For instance, have a look at DOMDocument, and Node, and Element – they have some very useful methods built-in to them.
Remmember: if you call SVGElement’s init method, then every SVG tag has already been parsed into a DOM Element (which extends DOM Node). It already has all the XML attributes pre-parsed and available to you!
Gotcha 1: SVG attributes are NOT nil
SVG Spec defines that “empty” or “missing” attributes have to be returned NOT AS NULL but as an empty string (“”).
This means you must NEVER write:
Attr* fillAttribute = [self getAttribute:@"fill"]; if( fillAttribute ) // DO NOT DO THIS!!! ...
…because according to the spec fillAttribute can be non-null even though in the SVG it’s blank. Instead, you must (according to spec) do:
Attr* fillAttribute = [self getAttribute:@"fill"]; if( fillAttribute.length > 0 ) // This is correct, according to SVG Spec ...
Gotcha 2: XML Namespaces
You can parse a lot of SVG’s and ignore namespaces; most SVG’s use the same “convention” for naming the XML tags.
It’s a convention; it’s a default; it IS NOT GUARANTEED.
But XML-namespaes are guaranteed. All SVGKit code should be using namespaces explicitly.
As a convenience for users, the DOM spec allows us to provide methods that do NOT need an explicit namespace – but you should not be using them! They will occasionally fail when used on some input SVG files
So, for instance, you should NOT do this:
Attr* fillAttribute = [self getAttribute:@"fill"]; // DON'T DO THIS (it'll work 99% of the time, but ... best not to)
instead do this:
Attr* fillAttribute = [self getAttributeNS:svgNamespace localName:@"fill"]; // CORRECT. (svgNamespace is the HTTP URL of the official SVG Spec)
At the moment, we don’t have a convenience method for “get the namespace that means SVG” – this really should be part of the SVGKparserSVG extension.
NB: if you’re afraid this namespace stuff won’t work, note that SVGKparser already has full namespace support, and will automatically create the SVG namespace if needed when parsing incoming SVG files
Gotcha 3: Cascading (as in: “Cascading Style Sheets” i.e. CSS)
The SVG spec officially is based on DOM; but it’s also (officially) based on CSS.
Fortunately, we only have to support a subset of CSS – the two parts that SVG uses are:
- Embedding stylesheets, or referencing them with an external “link” tag
But cascading is tricky.
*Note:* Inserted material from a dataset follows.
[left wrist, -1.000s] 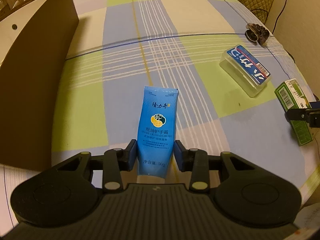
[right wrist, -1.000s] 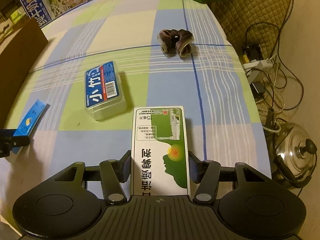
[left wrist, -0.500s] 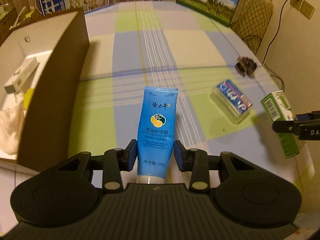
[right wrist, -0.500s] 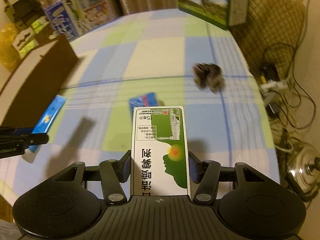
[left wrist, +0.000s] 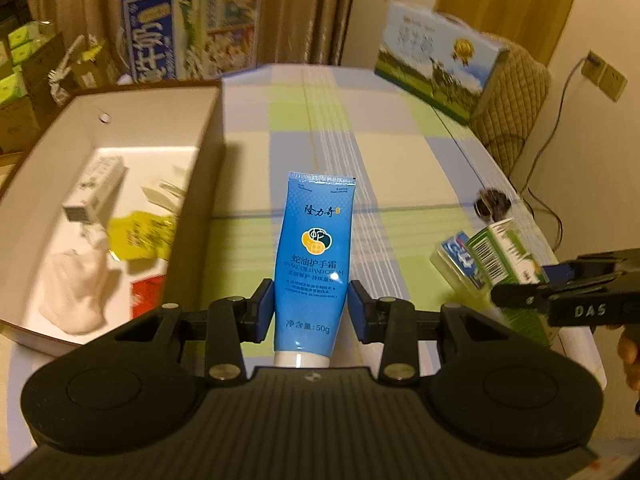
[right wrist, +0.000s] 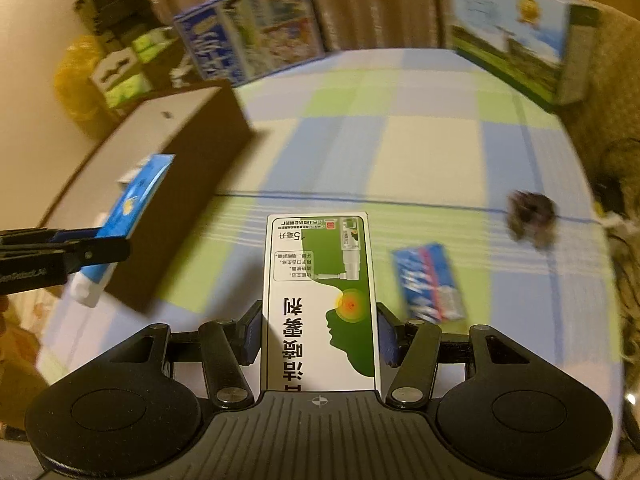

There are approximately 50 XML attributes that – officially – must be “cascaded” when using SVG. There’s a table of them in the spec – http://www.w3.org/TR/SVG/propidx.html
Cascading is tricky, and it’s potentially quite slow – you have to look-up the property in many different places, and check each one “in correct order” until you find the first match.
So, we have a method in SVGElement that does all this for you:
-(NSString*) cascadedValueForStylableProperty:(NSString*) stylableProperty
…but that is not part of the SVG Spec, and it’s possible it *is* part of the CSS spec, but located in a different class (I haven’t found it yet). We’ll leave that method there as a convenience, but you might need to import a special header to access it (since it’s not part of the SVG Spec).
To use cascading (which you MUST do), instead of this:
// DON'T DO THIS (it ignores cascading and styles and CSS-classes) Attr* fillAttribute = [self getAttribute:@"fill"];
// Automatically does all the CSS stuff for you NSString* fillAttributeValue = [self cascadedValueForStylableProperty:@"fill"];
…eventually, we’ll add an error / NSAssert for cases where you pass in a property that is not one of the cascadeable ones – for now, just use the table as a reference.
Class names and method names
We couldn’t use a classname prefix of “SVG” because the SVG spec reserves all classnames beginning “SVG”. Inside the project, you’ll find all of these in the “SVG DOM” folder – please note: these are MANDATED by the SVG Spec, we did NOT come up with the names.
Apple had a similar problem when they invented GLKit – the prefix “GL” was already used in the OpenGL library they were extending, so they named their classes “GLK” prefix. Hence … “SVGK”)
Whenever you create a new class that is not part of the SVG Spec – for any reason – you must prefix the name with “SVGK”.
Some of our classes – for historic reasons – don’t follow this convention. Yet. Feel free to refactor any you encounter.